Emacs equivalents of Vim's dd,o,O

For o and O, here are a few functions I wrote many years ago:

(defun vi-open-line-above ()
  "Insert a newline above the current line and put point at beginning."
  (interactive)
  (unless (bolp)
    (beginning-of-line))
  (newline)
  (forward-line -1)
  (indent-according-to-mode))

(defun vi-open-line-below ()
  "Insert a newline below the current line and put point at beginning."
  (interactive)
  (unless (eolp)
    (end-of-line))
  (newline-and-indent))

(defun vi-open-line (&optional abovep)
  "Insert a newline below the current line and put point at beginning.
With a prefix argument, insert a newline above the current line."
  (interactive "P")
  (if abovep
      (vi-open-line-above)
    (vi-open-line-below)))

You can bind vi-open-line to, say, M-insert as follows:

(define-key global-map [(meta insert)] 'vi-open-line)

For dd, if you want the killed line to make it onto the kill ring, you can use this function that wraps kill-line:

(defun kill-current-line (&optional n)
  (interactive "p")
  (save-excursion
    (beginning-of-line)
    (let ((kill-whole-line t))
      (kill-line n))))

For completeness, it accepts a prefix argument and applies it to kill-line, so that it can kill much more than the "current" line.

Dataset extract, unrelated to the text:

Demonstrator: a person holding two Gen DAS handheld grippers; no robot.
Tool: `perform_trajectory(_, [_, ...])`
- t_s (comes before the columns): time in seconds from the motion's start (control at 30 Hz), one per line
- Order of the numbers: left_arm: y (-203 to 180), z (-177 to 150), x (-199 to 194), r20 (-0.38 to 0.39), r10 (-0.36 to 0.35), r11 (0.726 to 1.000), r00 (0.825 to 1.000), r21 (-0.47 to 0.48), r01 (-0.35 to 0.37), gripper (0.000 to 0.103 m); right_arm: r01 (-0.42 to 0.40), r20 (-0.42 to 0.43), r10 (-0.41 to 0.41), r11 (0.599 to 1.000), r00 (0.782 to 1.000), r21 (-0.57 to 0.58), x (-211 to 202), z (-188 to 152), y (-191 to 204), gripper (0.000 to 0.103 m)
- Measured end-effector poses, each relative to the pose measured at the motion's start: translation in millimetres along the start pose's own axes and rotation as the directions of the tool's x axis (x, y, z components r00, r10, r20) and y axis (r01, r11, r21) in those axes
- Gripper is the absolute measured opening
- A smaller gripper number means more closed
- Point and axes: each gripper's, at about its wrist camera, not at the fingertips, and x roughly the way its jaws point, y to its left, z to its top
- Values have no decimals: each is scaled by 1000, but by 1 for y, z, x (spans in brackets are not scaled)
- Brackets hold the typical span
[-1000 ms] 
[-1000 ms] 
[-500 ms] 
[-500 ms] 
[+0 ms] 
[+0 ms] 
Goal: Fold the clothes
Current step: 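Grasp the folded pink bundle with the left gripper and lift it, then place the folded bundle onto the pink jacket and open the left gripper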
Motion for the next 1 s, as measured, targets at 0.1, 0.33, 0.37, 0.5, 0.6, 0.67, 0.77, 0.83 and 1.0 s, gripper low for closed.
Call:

You might also look at the source for viper-mode to see how it implements the equivalent dd, o, and O commands.


C+e C+j

According to the emacs manual docs. That gets you a new line and indentation.


For dd, use "kill-whole-line", which is bound to "C-S-backspace" by default in recent versions of Emacs.

I should add that I myself use whole-line-or-region.el more often, since C-w is easier to type than C-S-backspace.